[What to do]
Transcribe the data verbatim and drop its images.

(Stored data entries)
________________________

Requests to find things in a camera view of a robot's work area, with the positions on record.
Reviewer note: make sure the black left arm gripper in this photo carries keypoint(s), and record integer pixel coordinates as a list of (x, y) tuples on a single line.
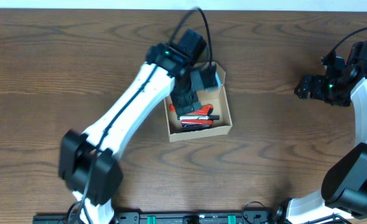
[(187, 104)]

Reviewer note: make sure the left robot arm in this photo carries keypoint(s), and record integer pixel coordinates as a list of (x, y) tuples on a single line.
[(89, 161)]

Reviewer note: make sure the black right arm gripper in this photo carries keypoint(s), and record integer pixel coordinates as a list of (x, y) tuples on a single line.
[(310, 87)]

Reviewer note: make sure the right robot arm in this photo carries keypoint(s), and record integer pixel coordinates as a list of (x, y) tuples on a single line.
[(343, 194)]

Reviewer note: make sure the red black stapler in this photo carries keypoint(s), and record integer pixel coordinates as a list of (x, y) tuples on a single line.
[(196, 124)]

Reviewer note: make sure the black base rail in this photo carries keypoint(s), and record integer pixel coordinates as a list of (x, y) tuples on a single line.
[(248, 216)]

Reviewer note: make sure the brown cardboard box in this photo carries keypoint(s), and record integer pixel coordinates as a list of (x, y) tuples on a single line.
[(217, 98)]

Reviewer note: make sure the black white marker pen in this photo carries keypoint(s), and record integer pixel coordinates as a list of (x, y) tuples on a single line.
[(199, 117)]

________________________

[Problem solution]
Requests to find things in a camera view of a robot's work area, with the positions on record.
Reviewer note: make sure the black left arm gripper in this photo carries keypoint(s), and record integer pixel coordinates as a list of (x, y) tuples on a single line.
[(187, 104)]

Reviewer note: make sure the left robot arm in this photo carries keypoint(s), and record integer pixel coordinates as a list of (x, y) tuples on a single line.
[(89, 161)]

Reviewer note: make sure the black right arm gripper in this photo carries keypoint(s), and record integer pixel coordinates as a list of (x, y) tuples on a single line.
[(310, 87)]

Reviewer note: make sure the right robot arm in this photo carries keypoint(s), and record integer pixel coordinates as a list of (x, y) tuples on a single line.
[(343, 194)]

Reviewer note: make sure the red black stapler in this photo carries keypoint(s), and record integer pixel coordinates as a list of (x, y) tuples on a single line.
[(196, 124)]

Reviewer note: make sure the black base rail in this photo carries keypoint(s), and record integer pixel coordinates as a list of (x, y) tuples on a single line.
[(248, 216)]

Reviewer note: make sure the brown cardboard box in this photo carries keypoint(s), and record integer pixel coordinates as a list of (x, y) tuples on a single line.
[(217, 98)]

Reviewer note: make sure the black white marker pen in this photo carries keypoint(s), and record integer pixel coordinates as a list of (x, y) tuples on a single line.
[(199, 117)]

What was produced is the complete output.